WHAT IS REQUIRED ▸
In the material below, find the line containing "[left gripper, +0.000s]" and the line containing "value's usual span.", then reproduce exactly both of them and every line between, and nothing else.

BEGIN

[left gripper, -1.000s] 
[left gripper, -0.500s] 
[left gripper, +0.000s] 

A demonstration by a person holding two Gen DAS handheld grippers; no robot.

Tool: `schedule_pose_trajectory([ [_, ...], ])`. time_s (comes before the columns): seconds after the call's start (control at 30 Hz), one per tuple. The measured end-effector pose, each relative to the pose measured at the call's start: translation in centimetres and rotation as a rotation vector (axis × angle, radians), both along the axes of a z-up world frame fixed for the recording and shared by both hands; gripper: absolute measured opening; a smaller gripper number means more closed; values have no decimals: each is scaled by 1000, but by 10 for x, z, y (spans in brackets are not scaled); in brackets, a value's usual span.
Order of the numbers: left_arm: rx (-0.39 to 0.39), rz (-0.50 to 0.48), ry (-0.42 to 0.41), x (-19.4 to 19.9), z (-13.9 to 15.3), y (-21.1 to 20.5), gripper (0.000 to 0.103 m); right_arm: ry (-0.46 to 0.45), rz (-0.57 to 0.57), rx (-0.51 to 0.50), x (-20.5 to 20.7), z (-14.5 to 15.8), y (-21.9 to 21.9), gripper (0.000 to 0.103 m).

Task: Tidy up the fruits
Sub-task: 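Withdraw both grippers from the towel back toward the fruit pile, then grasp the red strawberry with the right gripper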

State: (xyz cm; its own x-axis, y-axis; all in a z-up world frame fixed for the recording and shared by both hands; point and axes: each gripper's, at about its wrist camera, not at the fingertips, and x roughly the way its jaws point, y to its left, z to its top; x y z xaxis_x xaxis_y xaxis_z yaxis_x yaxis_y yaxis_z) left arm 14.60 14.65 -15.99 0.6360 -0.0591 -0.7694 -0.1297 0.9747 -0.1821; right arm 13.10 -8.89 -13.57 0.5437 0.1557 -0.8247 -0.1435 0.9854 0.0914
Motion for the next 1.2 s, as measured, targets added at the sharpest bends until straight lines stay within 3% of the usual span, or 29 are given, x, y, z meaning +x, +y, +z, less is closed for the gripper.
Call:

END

ANSWER TO THE PROBLEM ▸
[left gripper, +0.000s] 

A demonstration by a person holding two Gen DAS handheld grippers; no robot.

Tool: `schedule_pose_trajectory([ [_, ...], ])`. time_s (comes before the columns): seconds after the call's start (control at 30 Hz), one per tuple. The measured end-effector pose, each relative to the pose measured at the call's start: translation in centimetres and rotation as a rotation vector (axis × angle, radians), both along the axes of a z-up world frame fixed for the recording and shared by both hands; gripper: absolute measured opening; a smaller gripper number means more closed; values have no decimals: each is scaled by 1000, but by 10 for x, z, y (spans in brackets are not scaled); in brackets, a value's usual span.

That finishes the exercise.